Leeds won the Grand Final for a record third season in a row & Smith marked, what should have been, his final game for the club with 2 tries in the 18–10 victory over St Helens at Old Trafford. This meant Smith had scored in three consecutive Grand Finals.

===Return to Leeds===
Smith was given the number 28 jersey. Smith effectively made his second début for Leeds on 1 April 2010 against Bradford, scoring 2 tries in a 20–20 draw.

He played in the 2010 Challenge Cup Final defeat by the Warrington Wolves at Wembley Stadium.

Smith went on to make a further 22 appearances in 2010, scoring a further 8 tries.

In 2011 he visited and participated in the Wheelchair rugby league at Morley Leisure Centre.

During the 2011 and 2012 seasons, Smith's game time was limited due to injury and the emergence of a number of young outside backs at Leeds.

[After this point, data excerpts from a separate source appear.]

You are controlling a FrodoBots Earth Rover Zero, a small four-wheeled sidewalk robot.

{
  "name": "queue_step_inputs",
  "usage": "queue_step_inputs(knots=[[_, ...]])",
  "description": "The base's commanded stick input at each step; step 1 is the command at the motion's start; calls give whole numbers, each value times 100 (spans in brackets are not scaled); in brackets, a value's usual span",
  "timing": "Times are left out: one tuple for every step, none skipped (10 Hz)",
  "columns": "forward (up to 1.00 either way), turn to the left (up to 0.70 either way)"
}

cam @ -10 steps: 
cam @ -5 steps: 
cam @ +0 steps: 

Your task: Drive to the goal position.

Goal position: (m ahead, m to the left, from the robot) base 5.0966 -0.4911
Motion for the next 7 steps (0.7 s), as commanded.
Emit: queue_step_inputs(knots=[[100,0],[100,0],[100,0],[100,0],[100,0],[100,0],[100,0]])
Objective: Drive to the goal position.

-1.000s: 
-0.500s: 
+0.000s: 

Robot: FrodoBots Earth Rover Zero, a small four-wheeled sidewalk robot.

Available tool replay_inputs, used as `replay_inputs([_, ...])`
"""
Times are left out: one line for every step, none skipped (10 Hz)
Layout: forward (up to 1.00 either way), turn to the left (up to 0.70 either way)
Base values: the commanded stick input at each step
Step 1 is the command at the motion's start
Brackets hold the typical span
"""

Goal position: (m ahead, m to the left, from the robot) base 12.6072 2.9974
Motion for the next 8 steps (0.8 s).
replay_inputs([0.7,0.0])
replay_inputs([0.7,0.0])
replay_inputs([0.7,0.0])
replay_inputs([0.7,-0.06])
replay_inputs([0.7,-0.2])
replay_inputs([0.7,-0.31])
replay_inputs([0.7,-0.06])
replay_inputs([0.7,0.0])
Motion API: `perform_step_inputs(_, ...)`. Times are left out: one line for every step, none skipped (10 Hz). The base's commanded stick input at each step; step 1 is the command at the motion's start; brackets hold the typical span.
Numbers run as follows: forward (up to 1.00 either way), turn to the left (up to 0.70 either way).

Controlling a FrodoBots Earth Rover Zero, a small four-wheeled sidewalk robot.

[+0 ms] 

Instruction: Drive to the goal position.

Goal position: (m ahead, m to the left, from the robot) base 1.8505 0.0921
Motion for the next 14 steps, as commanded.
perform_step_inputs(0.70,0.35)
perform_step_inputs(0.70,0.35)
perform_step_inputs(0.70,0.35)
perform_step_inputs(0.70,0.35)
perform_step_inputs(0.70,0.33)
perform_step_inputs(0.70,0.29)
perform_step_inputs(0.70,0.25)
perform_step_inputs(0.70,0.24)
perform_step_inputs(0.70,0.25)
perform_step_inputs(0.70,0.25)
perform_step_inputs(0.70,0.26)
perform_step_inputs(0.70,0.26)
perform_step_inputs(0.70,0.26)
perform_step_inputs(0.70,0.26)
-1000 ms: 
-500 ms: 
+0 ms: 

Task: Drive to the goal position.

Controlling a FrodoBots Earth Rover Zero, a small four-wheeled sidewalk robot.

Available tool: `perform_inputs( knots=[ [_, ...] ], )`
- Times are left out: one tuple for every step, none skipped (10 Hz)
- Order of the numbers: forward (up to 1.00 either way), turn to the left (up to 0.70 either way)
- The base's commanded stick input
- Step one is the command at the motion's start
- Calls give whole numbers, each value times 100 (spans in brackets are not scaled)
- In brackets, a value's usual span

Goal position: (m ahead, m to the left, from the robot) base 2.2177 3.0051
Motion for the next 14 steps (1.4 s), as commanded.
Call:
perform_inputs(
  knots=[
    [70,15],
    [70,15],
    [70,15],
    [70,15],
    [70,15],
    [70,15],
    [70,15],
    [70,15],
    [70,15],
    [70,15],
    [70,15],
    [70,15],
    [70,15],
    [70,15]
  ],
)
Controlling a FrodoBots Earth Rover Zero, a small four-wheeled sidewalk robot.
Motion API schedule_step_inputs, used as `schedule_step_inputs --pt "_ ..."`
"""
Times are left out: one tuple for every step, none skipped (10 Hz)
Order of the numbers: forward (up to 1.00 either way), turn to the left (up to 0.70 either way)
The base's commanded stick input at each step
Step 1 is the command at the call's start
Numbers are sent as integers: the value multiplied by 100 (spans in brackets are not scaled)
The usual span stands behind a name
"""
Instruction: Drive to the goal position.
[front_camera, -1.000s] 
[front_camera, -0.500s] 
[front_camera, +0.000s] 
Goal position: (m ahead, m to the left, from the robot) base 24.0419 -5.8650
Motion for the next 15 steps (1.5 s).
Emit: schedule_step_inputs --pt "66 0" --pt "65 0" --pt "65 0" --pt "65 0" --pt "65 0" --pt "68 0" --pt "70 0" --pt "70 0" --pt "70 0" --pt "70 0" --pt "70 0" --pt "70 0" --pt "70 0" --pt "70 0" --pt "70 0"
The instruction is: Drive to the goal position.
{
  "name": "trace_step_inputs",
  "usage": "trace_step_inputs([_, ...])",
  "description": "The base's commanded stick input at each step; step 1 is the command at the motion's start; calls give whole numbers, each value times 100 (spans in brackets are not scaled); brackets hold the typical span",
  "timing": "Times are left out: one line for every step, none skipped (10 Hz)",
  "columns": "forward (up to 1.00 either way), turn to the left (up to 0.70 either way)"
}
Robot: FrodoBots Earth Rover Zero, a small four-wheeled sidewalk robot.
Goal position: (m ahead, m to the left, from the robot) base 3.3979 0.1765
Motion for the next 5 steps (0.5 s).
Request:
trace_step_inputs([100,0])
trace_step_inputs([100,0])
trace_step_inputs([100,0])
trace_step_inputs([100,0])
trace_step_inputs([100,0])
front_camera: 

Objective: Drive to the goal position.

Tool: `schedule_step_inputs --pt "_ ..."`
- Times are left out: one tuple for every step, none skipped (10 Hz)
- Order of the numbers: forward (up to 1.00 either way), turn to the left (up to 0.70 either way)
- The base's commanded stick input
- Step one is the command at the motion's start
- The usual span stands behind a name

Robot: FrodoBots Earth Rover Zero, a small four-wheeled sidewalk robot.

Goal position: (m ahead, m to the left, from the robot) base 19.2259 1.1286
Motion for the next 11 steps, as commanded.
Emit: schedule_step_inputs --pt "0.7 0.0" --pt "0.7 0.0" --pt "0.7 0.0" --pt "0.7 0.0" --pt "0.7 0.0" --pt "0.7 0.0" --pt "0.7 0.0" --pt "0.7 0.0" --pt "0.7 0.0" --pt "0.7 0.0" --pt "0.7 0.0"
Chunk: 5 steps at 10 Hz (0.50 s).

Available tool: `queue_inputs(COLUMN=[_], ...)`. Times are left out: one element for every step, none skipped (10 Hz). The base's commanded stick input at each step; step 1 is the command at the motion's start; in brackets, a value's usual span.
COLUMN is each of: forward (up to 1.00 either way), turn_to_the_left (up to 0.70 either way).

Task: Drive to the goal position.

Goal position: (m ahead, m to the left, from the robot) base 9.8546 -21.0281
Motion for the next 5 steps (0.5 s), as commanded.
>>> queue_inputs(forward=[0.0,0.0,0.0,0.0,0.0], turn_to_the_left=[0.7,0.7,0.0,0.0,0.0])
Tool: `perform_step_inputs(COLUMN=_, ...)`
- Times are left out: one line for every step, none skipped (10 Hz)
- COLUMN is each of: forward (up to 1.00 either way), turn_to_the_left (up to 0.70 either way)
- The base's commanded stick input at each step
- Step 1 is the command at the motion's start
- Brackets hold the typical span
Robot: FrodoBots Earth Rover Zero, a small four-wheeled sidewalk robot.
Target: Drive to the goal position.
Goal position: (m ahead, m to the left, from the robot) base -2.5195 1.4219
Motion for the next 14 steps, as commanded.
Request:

===Wakefield Trinity Wildcats===
As a result of limited gametime at Leeds he was allowed to join the Wakefield Trinity Wildcats mid-season in 2012 of which coach Richard Agar was very pleased.

===Return to Wakefield===
Smith returned to rugby league with Wakefield at the end of the 2015 Super League season, and played a key role in the club retaining their Super League status. Despite this, he once again left the club at the end of the 2015 season.

===Hull FC===
Smith earned himself a trial at Super League club Hull F.C. after impressing coach Lee Radford while training with the club.

===Leigh Centurions===
Smith played for the Leigh Centurions during the 2016 season.

===Bradford Bulls===
Smith moved to the Bradford Bulls from the 2017 season. After a mixed 2017 he was named club captain under new coach John Kear for the 2018 season.

===International===
He was selected in 2006, along with six of his Leeds teammates, to represent England in the Federation Shield tournament. He scored a try in the opening match against France & then scored a last minute try in England's second game against Tonga. He also came off the bench in the third game against Samoa. He then played in the final as England completed their unbeaten tournament with a 32–14 win, again over Tonga.

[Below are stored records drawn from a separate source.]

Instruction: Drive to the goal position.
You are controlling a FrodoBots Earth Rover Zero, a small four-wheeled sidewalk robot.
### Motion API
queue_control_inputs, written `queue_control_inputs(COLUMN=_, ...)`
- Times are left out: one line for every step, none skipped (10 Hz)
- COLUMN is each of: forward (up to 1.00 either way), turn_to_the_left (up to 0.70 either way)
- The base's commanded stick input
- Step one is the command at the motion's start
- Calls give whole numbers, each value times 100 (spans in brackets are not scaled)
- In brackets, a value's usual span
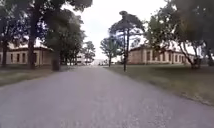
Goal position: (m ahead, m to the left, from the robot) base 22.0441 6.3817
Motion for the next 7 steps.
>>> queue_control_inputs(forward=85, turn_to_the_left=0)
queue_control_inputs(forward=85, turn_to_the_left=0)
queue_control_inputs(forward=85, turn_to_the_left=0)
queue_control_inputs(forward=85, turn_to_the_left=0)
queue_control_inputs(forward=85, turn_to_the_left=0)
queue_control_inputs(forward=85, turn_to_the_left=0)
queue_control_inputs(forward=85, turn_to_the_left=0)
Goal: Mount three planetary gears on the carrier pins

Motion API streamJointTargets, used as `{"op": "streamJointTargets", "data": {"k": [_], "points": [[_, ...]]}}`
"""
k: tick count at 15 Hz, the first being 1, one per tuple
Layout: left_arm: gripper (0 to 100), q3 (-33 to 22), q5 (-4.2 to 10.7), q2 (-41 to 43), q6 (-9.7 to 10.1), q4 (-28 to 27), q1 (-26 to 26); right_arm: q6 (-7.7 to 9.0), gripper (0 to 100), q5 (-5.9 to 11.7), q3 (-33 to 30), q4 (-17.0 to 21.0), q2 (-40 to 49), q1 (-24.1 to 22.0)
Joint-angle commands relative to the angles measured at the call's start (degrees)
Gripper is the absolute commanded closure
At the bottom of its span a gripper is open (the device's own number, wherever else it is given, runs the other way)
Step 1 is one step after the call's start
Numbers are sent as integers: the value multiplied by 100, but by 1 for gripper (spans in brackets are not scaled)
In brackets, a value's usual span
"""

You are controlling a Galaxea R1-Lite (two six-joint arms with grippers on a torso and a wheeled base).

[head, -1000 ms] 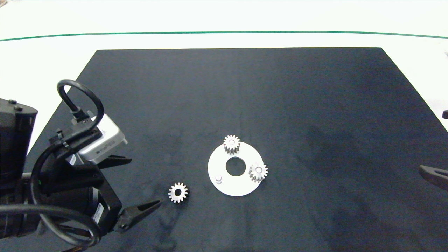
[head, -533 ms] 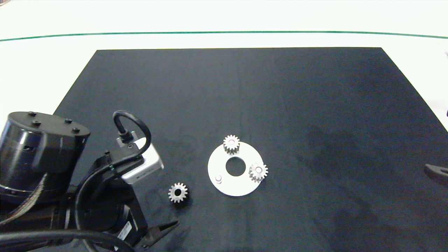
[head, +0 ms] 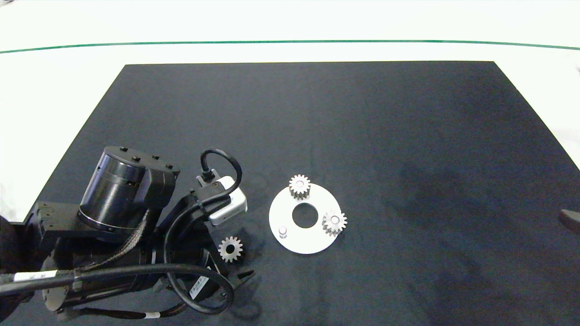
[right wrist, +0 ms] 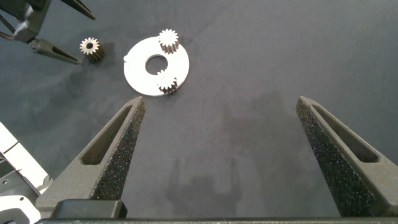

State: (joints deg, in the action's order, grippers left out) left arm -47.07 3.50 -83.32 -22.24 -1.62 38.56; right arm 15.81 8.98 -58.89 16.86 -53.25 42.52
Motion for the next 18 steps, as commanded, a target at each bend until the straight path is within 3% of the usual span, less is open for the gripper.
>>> {"op": "streamJointTargets", "data": {"k": [1, 8, 18], "points": [[0, 22, 2, -114, -97, -5, -112, 10, 0, -2, 1, 2, -1, 2], [0, 119, 2, -228, -26, 22, -156, 10, 0, -2, 1, -42, 34, 11], [0, 602, -7, -299, -18, 725, -244, 18, 0, -2, 18, -51, 16, 37]]}}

Smith with England at the 2008 Rugby League World Cup

Smith was selected for the England squad to compete in the 2008 Rugby League World Cup tournament in Australia. Group A's opening match against Papua New Guinea he played on the wing and scored three tries in England's victory. He then only made one further appearance as England endured a disappointing tournament, crashing out in the semi-finals without winning another match.

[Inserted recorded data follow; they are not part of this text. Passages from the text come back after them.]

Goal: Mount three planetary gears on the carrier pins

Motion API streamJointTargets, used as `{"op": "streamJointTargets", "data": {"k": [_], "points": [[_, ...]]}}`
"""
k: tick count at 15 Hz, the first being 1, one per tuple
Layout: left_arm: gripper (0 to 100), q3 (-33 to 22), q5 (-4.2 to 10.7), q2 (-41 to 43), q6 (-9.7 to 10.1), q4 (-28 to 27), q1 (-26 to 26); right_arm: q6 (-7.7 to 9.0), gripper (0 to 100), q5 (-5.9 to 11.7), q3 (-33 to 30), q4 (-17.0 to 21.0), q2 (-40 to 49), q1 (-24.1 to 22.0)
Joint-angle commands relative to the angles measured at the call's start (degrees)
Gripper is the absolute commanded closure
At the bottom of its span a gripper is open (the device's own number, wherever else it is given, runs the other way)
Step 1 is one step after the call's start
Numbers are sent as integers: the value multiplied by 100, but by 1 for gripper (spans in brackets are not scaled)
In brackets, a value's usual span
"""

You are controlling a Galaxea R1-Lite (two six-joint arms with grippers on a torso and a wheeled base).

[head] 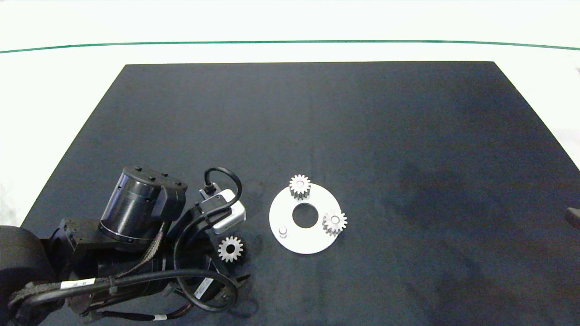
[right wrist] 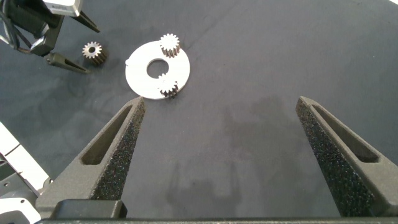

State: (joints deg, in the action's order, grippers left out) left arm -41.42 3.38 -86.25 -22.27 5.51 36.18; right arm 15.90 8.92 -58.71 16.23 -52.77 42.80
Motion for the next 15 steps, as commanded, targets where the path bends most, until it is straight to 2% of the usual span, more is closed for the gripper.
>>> {"op": "streamJointTargets", "data": {"k": [1, 6, 15], "points": [[0, 29, 5, -15, -14, 11, 3, 10, 0, 4, 9, 12, -31, 9], [0, 3, -4, -68, -14, 20, 21, 19, 0, 4, 9, 12, -22, 9], [17, 12, -4, -226, -14, 222, 29, 19, 0, 4, 9, 12, -5, 18]]}}
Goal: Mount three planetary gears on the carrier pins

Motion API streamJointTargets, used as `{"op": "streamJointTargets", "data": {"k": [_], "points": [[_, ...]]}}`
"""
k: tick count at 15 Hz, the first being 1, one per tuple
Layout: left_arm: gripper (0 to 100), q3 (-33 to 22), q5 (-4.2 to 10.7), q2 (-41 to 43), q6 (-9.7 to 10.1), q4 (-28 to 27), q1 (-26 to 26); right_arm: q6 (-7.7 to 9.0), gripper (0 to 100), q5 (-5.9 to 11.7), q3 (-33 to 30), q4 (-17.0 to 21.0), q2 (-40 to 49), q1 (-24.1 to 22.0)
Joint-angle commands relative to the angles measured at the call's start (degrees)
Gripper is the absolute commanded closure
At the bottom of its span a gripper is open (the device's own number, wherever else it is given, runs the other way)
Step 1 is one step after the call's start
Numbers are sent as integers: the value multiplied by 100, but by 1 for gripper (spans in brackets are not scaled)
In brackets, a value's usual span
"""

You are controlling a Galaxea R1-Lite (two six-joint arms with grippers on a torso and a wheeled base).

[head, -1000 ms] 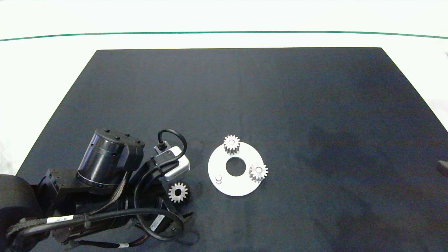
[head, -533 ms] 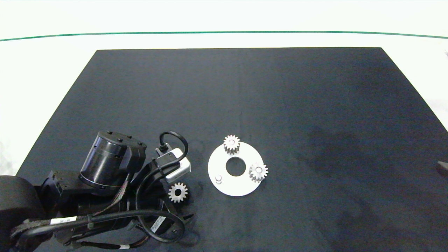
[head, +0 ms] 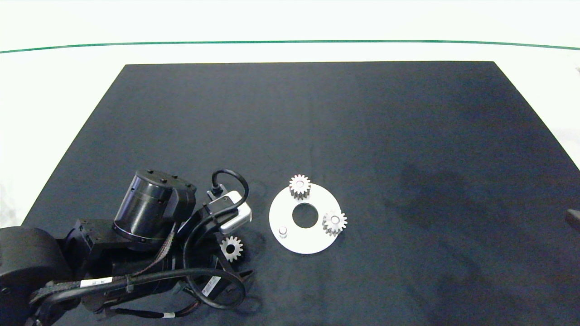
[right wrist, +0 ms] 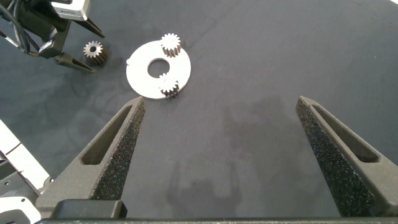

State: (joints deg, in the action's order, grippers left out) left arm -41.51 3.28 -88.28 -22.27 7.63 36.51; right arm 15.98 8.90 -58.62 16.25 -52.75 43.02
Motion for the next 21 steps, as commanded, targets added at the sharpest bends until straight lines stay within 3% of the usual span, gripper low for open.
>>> {"op": "streamJointTargets", "data": {"k": [1, 16, 18, 21], "points": [[20, 46, 6, -22, -14, 10, -4, 10, 0, 7, 0, 10, 1, -4], [50, 46, 32, -22, -84, -16, -21, 10, 0, -29, 9, 10, 19, 5], [53, 29, 235, -101, -84, -7, -21, 10, 0, -29, 9, 10, 19, 5], [59, 2, 270, -101, -84, -16, 5, 1, 0, -29, -9, 10, 28, 5]]}}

Smith was selected for England again in 2009, for the Four Nations tournament. He scored a try in the victory over France and in the defeat by Australia but then missed out as England went on to lose in the final against Australia.

==Rugby Union==
===London Wasps===
Smith made just one appearance for the London Wasps, in a 9–3 victory against the Newcastle Falcons in the LV Cup on 7 February 2010, before his contract was mutually terminated. It is understood that Smith missing his home, family & friends were the reason behind the termination. After what was one of the shortest code switches in history, Smith signed a three-and-a-half-year deal with former club Leeds.

===Newcastle Falcons===
On 10 February 2014 he was drafted by Newcastle Falcons and in March of the same year played against Leicester Tigers.